トーマス・L・ウエッバー著(1978)、西川進監訳・竹中興慈訳、新評論(1988)
 本書には「もうひとつのアメリカ社会史」というサブタイトルがついており、奴隷制社会における黒人コミュニティーを、文化人類学的な手法で描き出しています。資料としては、前に述べた「数奇なる奴隷の運命」のようにかつて奴隷だった人物が書いた自伝などがありますが、こうした資料は奴隷制の残忍さを強調する傾向があります。それに対して、奴隷制度時代や解放後に、奴隷やかつて奴隷だった人々に多くの「聞き書」が行われ、それらがふんだんに利用されます。

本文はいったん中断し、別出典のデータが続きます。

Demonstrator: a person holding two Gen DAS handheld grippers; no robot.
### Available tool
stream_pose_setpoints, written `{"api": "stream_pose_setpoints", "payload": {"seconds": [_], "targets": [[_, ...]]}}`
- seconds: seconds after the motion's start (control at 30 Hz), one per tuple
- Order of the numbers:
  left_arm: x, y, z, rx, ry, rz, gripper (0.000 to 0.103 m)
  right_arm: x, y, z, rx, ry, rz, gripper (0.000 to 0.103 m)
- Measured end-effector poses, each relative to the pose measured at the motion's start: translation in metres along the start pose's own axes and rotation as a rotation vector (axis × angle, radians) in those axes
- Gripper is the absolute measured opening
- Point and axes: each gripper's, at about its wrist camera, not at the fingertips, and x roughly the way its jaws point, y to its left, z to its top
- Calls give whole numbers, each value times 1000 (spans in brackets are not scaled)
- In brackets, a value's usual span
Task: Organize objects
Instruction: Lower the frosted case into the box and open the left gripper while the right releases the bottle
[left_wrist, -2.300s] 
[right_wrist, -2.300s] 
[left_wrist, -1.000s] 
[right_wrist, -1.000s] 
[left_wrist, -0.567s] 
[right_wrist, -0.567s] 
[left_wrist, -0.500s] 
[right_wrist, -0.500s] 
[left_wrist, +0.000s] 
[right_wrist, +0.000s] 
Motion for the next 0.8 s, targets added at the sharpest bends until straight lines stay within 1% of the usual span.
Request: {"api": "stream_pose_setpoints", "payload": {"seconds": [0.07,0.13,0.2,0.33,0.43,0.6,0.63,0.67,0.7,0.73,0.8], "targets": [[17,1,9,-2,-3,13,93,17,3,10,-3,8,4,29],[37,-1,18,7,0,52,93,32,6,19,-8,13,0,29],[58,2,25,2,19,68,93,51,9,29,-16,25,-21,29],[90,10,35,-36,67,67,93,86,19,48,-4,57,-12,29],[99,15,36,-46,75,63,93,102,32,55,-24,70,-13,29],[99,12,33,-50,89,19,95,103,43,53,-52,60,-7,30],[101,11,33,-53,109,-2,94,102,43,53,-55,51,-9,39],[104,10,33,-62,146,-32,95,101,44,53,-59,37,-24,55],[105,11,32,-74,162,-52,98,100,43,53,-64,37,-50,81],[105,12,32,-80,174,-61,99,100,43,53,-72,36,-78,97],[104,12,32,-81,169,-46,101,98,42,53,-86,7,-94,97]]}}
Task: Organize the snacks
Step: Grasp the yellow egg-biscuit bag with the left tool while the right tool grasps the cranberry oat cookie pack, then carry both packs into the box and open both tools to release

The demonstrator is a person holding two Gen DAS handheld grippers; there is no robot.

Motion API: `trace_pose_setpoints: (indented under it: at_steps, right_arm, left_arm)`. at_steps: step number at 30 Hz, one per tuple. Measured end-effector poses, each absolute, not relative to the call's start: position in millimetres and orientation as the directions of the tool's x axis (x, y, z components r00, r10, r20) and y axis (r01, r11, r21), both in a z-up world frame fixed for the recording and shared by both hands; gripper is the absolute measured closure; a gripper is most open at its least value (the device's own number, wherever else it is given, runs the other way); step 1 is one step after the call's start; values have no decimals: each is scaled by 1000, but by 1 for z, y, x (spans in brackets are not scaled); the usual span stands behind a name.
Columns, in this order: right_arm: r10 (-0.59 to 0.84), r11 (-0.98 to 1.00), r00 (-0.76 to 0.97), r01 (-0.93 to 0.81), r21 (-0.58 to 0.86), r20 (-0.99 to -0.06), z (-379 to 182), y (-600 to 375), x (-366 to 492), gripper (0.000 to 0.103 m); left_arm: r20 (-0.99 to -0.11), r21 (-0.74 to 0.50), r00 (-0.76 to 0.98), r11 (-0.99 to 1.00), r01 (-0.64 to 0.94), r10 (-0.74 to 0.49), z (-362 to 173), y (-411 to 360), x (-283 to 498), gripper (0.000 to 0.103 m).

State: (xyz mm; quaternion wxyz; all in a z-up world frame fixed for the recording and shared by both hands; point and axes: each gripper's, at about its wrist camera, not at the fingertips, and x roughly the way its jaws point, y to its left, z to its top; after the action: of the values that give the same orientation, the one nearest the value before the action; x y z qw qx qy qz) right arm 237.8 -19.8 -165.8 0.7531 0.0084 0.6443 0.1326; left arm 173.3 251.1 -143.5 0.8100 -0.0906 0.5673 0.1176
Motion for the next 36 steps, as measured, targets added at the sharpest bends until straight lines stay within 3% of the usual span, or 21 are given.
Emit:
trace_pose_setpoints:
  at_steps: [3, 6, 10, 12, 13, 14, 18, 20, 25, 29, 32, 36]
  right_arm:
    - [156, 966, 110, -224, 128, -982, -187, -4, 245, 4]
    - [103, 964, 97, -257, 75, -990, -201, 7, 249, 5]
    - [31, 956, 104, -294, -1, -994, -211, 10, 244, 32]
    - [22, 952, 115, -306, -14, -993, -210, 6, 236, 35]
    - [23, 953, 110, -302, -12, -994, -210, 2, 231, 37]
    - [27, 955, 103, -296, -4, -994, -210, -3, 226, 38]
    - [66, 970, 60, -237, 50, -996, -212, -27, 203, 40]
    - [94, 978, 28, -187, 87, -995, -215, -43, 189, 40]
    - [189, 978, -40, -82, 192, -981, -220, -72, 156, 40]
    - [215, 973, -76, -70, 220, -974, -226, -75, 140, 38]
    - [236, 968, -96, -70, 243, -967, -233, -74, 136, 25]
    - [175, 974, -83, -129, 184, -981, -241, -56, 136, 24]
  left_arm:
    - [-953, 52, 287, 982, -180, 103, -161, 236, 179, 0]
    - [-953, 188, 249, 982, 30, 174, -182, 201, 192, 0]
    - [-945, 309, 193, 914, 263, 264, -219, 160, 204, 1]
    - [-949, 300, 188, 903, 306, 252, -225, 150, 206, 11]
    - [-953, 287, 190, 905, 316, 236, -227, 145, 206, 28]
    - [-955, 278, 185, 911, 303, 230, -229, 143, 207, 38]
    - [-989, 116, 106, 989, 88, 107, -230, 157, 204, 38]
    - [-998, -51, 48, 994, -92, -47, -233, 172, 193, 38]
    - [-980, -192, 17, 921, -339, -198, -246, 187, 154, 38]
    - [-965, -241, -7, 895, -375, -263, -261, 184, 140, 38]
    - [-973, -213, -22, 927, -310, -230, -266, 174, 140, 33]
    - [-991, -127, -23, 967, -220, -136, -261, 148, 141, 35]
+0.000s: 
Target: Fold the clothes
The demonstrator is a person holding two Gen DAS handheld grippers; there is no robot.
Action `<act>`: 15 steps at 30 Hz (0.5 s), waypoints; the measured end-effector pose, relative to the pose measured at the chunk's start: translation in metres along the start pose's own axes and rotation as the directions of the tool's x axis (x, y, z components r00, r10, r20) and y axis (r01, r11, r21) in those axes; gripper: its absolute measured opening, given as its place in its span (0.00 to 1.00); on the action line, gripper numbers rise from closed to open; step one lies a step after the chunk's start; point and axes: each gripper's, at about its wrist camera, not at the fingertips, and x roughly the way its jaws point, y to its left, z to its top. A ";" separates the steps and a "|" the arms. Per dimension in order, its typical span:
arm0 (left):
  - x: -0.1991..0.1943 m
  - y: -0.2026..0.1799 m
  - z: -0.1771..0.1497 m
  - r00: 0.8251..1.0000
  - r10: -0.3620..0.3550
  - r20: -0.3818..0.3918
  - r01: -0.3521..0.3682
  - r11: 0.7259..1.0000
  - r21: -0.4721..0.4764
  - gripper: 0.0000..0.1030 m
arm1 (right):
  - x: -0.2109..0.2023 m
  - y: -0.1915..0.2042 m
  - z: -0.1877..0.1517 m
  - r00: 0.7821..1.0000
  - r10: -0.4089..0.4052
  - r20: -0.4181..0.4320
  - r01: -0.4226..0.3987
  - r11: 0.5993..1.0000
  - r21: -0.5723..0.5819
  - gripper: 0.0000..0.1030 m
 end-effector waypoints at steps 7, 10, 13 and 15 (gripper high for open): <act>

 白人は、奴隷が従順で勤勉であるように教育しますが、その教育はほとんど役に立っていませんでした。黒人のコミュニティーの中で独自の文化が形成され、その文化が子供たちに伝えられていきました。「アメリカの奴隷制下の文化は深い河にたとえることができる。偉大なアフリカの水源をその源としているが、この絶えず移動し、常に変化する河は1850年代までにははっきりとしたアメリカ的な姿となって現れた。新しい土地の中に深く流れ込みながら、その河はアメリカの風景に溶け込み、また河が接したそれぞれの岸辺は形を変えた。それは決してアフリカ的伝統の底流を涸らすことはなかった。それは黒人にとっては心を癒す河だった。その水は彼らを再び元気づけ、苦痛に満ちたアメリカの環境から逃れるのを助けた。抑圧された奴隷にとって、彼の文化は深い河のようなものだった。酢の水の中に沈潜することは、自分の文化の独自性と親しむことであった。」
 「すくなくとも、四つのテーマ―共同性、真のキリスト教、黒人の卓越、霊的世界―は白人権力というテーマの無制限な表現と直接対立するものである。奴隷は、彼らが個々の策略をめぐらすことだけでなく、基本的には黒人宗教の神を含む者であるが、霊力の助けや他の奴隷の助けによって白人権力とたたかうことができると思った。神の偉大な力と奴隷制に対する神の断固とした反対を確信することによって奴隷居住区は、神の究極の摂理においては白人権力が無力であることに気づいた。さらに奴隷居住区共同体の奴隷は、特に夜や余暇の時間に白人たちが影響を及ぼそうとしてもほとんど及ぼしえない、奴隷自身の組織を作りだすことができた。」
 黒人は厳しい労働と懲罰を課せられているとはいえ、刑務所に拘留されているわけではなく、居住区共同体の中で、そしてその核となる家庭の中で暮らしていましたので、いかに白人が監視していても、彼らの心の文化まで監視することはできませんでした。その意味では、黒人の居留地はインディアンの居留地と似ており、両者を比較して黒人居留地の在り方を検証しています。

 また、本書は全体に黒人奴隷からの「聞き書き」が広く引用されており、それを読むだけでも十分に興味をもつことができる本です。